[[ RAW DATA open ]]

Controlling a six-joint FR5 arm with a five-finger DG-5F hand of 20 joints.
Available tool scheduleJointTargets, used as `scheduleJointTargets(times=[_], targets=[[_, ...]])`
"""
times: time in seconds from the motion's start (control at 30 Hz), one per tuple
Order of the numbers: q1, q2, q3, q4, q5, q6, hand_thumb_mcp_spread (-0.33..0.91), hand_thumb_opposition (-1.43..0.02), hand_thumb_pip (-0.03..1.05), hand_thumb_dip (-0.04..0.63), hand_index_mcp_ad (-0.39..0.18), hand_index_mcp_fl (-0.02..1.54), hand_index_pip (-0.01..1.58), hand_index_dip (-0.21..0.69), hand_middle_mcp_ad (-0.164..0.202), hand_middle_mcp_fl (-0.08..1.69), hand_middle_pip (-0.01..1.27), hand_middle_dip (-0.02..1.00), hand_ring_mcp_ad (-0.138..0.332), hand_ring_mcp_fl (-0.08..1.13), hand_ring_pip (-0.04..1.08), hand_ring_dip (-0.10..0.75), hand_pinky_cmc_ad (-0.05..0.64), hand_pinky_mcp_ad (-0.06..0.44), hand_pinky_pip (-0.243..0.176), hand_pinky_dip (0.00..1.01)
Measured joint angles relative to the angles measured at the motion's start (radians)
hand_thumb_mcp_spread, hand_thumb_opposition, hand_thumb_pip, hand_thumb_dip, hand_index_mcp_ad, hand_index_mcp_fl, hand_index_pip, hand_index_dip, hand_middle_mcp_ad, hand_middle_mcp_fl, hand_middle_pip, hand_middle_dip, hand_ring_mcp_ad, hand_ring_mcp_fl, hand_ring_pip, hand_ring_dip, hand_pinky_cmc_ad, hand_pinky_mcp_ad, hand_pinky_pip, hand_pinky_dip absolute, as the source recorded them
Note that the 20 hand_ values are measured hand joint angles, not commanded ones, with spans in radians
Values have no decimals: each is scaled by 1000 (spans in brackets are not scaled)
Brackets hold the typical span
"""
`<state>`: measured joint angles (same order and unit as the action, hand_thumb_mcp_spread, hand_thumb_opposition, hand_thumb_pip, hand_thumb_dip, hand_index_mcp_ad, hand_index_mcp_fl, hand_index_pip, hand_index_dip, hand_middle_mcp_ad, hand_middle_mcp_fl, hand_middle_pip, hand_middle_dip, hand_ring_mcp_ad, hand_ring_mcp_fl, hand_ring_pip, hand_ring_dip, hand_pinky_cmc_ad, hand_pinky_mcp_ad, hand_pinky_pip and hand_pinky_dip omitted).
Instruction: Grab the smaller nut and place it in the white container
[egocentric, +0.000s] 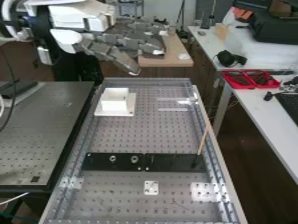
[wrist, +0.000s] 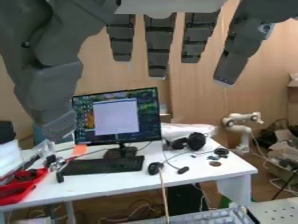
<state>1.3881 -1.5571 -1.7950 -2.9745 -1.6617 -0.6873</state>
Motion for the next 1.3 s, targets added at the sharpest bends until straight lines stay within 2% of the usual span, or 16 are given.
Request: scheduleJointTargets(times=[0.07, 0.13, 0.6, 1.03, 1.13, 1.3], targets=[[-2, 5, -1, -12, -9, -4, 318, -730, 545, 202, -119, 38, 145, 61, 52, 152, 113, 253, 136, 2, 98, 93, 384, 297, -75, 586], [-3, 10, -3, -24, -15, -11, 298, -731, 545, 188, -119, 35, 136, 77, 52, 152, 113, 253, 136, 0, 94, 93, 386, 293, -93, 581], [-4, 22, -26, -1, 10, -21, 298, -728, 536, 188, -119, 37, 117, 79, 52, 152, 112, 253, 136, 0, 94, 93, 394, 297, -93, 585], [-6, 15, -15, 1, -2, -24, 298, -731, 536, 188, -119, 37, 117, 79, 52, 150, 112, 253, 136, 0, 94, 93, 394, 291, -93, 585], [-7, 14, -11, -1, -5, -25, 298, -728, 536, 188, -119, 37, 117, 79, 52, 152, 112, 253, 133, 0, 94, 93, 394, 312, -93, 585], [-7, 11, -6, -6, -8, -23, 298, -728, 536, 188, -119, 37, 117, 79, 52, 150, 112, 253, 136, 2, 94, 93, 394, 312, -93, 585]])
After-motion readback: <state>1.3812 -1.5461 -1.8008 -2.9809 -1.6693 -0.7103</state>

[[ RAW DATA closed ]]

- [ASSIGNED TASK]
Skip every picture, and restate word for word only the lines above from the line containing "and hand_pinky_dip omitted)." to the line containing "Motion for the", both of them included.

- [PROBLEM SOLUTION]
`<state>`: measured joint angles (same order and unit as the action, hand_thumb_mcp_spread, hand_thumb_opposition, hand_thumb_pip, hand_thumb_dip, hand_index_mcp_ad, hand_index_mcp_fl, hand_index_pip, hand_index_dip, hand_middle_mcp_ad, hand_middle_mcp_fl, hand_middle_pip, hand_middle_dip, hand_ring_mcp_ad, hand_ring_mcp_fl, hand_ring_pip, hand_ring_dip, hand_pinky_cmc_ad, hand_pinky_mcp_ad, hand_pinky_pip and hand_pinky_dip omitted).
Instruction: Grab the smaller nut and place it in the white container
[egocentric, +0.000s] 
[wrist, +0.000s] 
<state>1.3881 -1.5571 -1.7950 -2.9745 -1.6617 -0.6873</state>
Motion for the next 1.3 s, targets added at the sharpest bends until straight lines stay within 2% of the usual span, or 16 are given.

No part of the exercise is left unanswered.